— RECORDS SHOWN —

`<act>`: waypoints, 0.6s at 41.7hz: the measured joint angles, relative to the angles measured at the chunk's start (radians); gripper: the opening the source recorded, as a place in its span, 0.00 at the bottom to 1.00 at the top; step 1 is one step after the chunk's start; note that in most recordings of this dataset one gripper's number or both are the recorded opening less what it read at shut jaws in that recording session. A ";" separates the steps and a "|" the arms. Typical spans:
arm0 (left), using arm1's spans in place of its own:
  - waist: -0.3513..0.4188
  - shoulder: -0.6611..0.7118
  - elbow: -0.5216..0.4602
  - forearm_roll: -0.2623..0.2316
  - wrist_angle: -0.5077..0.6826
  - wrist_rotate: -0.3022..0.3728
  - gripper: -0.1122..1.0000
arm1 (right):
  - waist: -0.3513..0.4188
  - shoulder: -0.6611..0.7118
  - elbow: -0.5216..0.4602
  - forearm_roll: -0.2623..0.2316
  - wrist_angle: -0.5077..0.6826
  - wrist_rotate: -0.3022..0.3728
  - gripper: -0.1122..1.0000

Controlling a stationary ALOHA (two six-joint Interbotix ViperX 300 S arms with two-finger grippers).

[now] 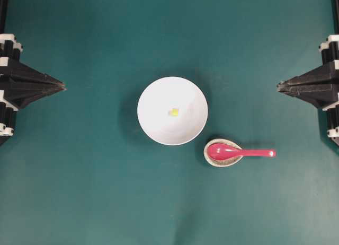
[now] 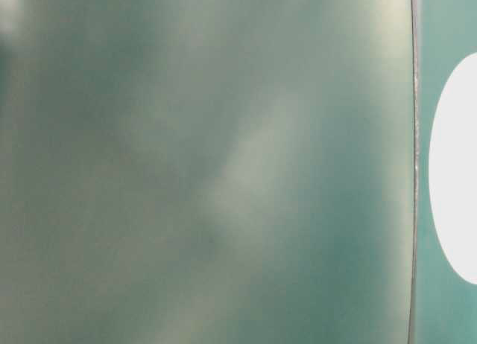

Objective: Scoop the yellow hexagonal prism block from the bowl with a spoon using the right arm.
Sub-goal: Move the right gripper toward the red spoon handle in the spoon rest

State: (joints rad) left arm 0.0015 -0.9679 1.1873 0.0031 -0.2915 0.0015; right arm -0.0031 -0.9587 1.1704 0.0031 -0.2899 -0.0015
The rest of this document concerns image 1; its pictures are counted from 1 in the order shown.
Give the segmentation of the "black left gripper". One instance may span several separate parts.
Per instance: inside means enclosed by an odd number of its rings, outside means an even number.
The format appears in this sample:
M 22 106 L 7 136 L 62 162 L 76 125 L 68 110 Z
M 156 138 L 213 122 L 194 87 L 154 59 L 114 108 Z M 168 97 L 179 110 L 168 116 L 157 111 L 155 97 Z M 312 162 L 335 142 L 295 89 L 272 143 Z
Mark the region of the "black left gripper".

— HOW TO COMPLETE THIS TASK —
Go through the entries above and copy every line containing "using".

— EXERCISE RESULT —
arm0 (left), using arm1's spans in place of its own:
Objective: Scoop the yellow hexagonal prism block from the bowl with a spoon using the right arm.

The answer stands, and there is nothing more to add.